A British-Iranian woman held in a Tehran prison since June for going to a men's international volleyball match has gone on hunger strike, her family has announced.
Ghoncheh Ghavami, 25, is believed to be detained in the notorious Evin prison in the Iranian capital.
In an emotional message on a Facebook page created to campaign for Ghoncheh's release, her mother Susan confirmed her daughter's protest move.
"Yesterday, I finally saw my Ghoncheh. She said she's been on a hunger strike since Wednesday. God, I can't breathe,” Susan wrote today.
“It's been a while that she has no more interrogations but her detention has not ended,” Susan added.
The Iranian authorities have not formally charged the woman since her detention on 10 June.
During his meeting with Iranian President Hassan Rouhani in New York last month, the UK Prime Minister David Cameron raised the treatment of dual British-Iranian nationals, in particular the case of Ghavami.
Cameron's office said raising the issue with Rouhani underlines the impact that such cases had on Iran’s image in the UK.
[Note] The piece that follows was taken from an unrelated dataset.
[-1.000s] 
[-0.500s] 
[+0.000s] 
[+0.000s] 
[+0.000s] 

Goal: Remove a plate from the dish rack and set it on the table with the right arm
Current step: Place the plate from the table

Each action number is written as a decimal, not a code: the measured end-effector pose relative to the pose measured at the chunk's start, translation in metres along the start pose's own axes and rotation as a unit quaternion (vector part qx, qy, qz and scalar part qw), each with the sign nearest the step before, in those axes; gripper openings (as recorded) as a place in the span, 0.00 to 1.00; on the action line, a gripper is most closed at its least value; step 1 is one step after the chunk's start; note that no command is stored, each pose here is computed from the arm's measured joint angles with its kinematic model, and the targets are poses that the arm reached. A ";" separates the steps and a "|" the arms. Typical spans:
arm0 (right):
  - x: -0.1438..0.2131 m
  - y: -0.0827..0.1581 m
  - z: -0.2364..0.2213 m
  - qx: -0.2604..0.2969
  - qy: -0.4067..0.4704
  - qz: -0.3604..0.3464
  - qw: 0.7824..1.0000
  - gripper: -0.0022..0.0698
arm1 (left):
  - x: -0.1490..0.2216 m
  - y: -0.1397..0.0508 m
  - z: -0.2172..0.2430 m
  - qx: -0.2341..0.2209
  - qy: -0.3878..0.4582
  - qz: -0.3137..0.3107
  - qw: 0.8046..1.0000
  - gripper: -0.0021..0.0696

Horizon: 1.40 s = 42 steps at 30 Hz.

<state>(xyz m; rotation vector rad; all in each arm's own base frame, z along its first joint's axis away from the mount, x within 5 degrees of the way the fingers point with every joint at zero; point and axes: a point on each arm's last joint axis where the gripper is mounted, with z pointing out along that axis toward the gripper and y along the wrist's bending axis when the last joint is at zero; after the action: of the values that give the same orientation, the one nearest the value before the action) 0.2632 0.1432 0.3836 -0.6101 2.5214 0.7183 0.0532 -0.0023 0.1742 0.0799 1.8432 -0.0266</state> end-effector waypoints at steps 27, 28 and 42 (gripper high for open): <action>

Being a dual national, the FCO has limited ability to help Ghavami.
The UK foreign ministry earlier expressed its concern about Ghavami's detention.
It said: "We are in touch with her family and we have raised our concerns with the Iranian government and asked for more information about her welfare and the charges against her."
"Ghoncheh said that she can't tolerate this any longer and she's on a hunger strike,” her mother said in the Facebook message.
"I will not touch food either until the day that my Ghoncheh will break her hunger strike. God, you've been my witness, I have remained silent for 82 days so that my innocent daughter returns home,” she added.
Amnesty International has called on the Iranian authorities to release the Ghoncheh immediately.
A ban on women attending football matches has been in place since 1979 and in 2012 was extended to volleyball, it said.
The organisation added the ban became a matter of renewed controversy on 13 June, when at a match between Iran and Brazil, Brazilian women were permitted to watch the match and cheer on their team but Iranian women were prevented from doing the same.
A petition set up on online campaigning platform Change.org to appeal for her release has now been signed by more than half a million people.
Last month, Ms Ghavami's brother Iman took the petition to the United Nations in New York.